Prediction of Air Quality through Greenhouse Gas Emissions

Greenhouse gases from human activities are the most significant drivers of observed climate change since the mid-20th century. The mid-20th century has seen been accompanied by rapid industrialization and urbanization leading to a rise in global temperatures and air pollutants. This rise in temperatures has been termed global warming by climate scientists.Not suprsingly, several studies are being condicted utilize machine learning techniques to develop accurate climate models and forecasts of the global atmosphere. Our project aims to assist the climate scientists by constructing a reliable statistical model to understand the correlation between greenhouse gas emissions and global warming.


Our study compared the performance of several mainstream machine learning algorithms on our data, which includes Support Vector Regression, Artificial Neural Networks, and Random Forest, to build a novel weather forecasting system. These algorithms were chosen based on their novelty in solving problems with non-linear, time-series datasets. The global greenhouse gas emission data for CH4, CO2, and N2O for the past four decades have been compiled and tabulated in public databases, by environmental agencies such as the National Oceanic and Atmospheric Administration and the United States Environmental Protection Agency.
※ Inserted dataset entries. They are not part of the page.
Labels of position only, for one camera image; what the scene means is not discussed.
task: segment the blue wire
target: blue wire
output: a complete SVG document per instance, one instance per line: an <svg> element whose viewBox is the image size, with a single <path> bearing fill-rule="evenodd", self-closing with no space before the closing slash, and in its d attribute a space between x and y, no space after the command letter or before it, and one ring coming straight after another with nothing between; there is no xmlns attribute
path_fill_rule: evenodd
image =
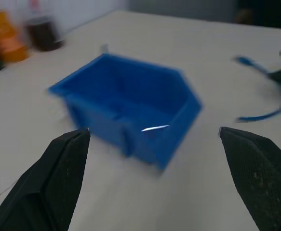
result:
<svg viewBox="0 0 281 231"><path fill-rule="evenodd" d="M250 58L247 58L247 57L244 57L244 56L238 56L238 57L235 58L235 60L238 61L239 63L243 64L243 65L253 67L257 71L266 75L267 77L269 75L268 70L266 70L262 66L258 65L257 63L255 63L254 60L252 60ZM277 86L280 88L280 91L281 91L281 84L277 83ZM258 120L264 120L264 119L268 119L270 117L276 116L279 113L281 113L281 107L274 112L271 112L269 114L262 115L262 116L255 116L255 117L244 117L244 116L242 116L242 117L238 118L238 121L239 122L252 122L252 121L258 121Z"/></svg>

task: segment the blue plastic bin
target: blue plastic bin
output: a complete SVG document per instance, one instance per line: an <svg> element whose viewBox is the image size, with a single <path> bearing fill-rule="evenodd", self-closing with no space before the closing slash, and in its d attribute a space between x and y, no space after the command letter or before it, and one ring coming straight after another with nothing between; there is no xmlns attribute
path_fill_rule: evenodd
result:
<svg viewBox="0 0 281 231"><path fill-rule="evenodd" d="M177 70L102 54L49 88L79 128L165 169L201 110ZM169 125L166 128L142 131Z"/></svg>

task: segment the white table
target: white table
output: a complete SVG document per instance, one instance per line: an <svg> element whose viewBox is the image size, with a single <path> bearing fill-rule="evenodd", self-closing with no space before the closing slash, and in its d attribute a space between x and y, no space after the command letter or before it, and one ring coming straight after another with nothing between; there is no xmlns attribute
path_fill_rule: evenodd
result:
<svg viewBox="0 0 281 231"><path fill-rule="evenodd" d="M0 72L0 193L73 129L45 90L99 55L100 46L182 69L204 109L163 175L92 137L71 231L257 231L233 184L220 126L271 138L281 148L281 115L236 124L281 103L276 86L231 60L248 55L281 67L281 30L115 12L67 35L67 45ZM8 191L0 196L0 203Z"/></svg>

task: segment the table surface
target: table surface
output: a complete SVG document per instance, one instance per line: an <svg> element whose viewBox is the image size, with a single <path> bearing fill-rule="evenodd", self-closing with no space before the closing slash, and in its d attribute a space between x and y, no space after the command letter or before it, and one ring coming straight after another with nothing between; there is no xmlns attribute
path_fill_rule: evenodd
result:
<svg viewBox="0 0 281 231"><path fill-rule="evenodd" d="M278 69L280 29L119 11L75 29L66 40L63 49L33 53L0 72L0 193L52 139L73 129L60 100L46 89L108 43L112 53L183 70L204 108L160 176L93 136L69 230L258 230L233 184L218 131L250 131L281 148L281 115L234 123L238 116L276 109L281 96L273 83L232 60L242 54Z"/></svg>

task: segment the orange bottle
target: orange bottle
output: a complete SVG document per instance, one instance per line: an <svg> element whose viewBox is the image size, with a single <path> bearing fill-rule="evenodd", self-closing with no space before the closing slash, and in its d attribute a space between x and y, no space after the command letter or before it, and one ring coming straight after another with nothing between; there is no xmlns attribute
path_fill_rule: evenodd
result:
<svg viewBox="0 0 281 231"><path fill-rule="evenodd" d="M0 56L5 62L19 62L28 57L19 32L9 22L8 15L0 9Z"/></svg>
For the scope of our project, only CH4 and CO2 datasets were consdered due to their availability for longer. Furthermore, the Global Temperature anomalies are found on the National Aeronautics and Space Administration (NASA) climate page. The core idea of our study is to forecast future Pittsburgh temperatures using the global Methane (CH4) and Carbon dioxide (CO2) emissions and global temperature anomalies as input features. This is performed as a univariate time-series data with monthly average temperatures. First, the entire data is split according to the number of monthly values assigned for training the model and the number of monthly values assigned for testing. The split data is then used to predict future temperatures using a sliding window technique, where (n+1)th day’s temperature is predicted using the temperatures of the past n number of days. Finally, the future temperatures are predicted by developing a statistical model using the proposed machine learning algorithms.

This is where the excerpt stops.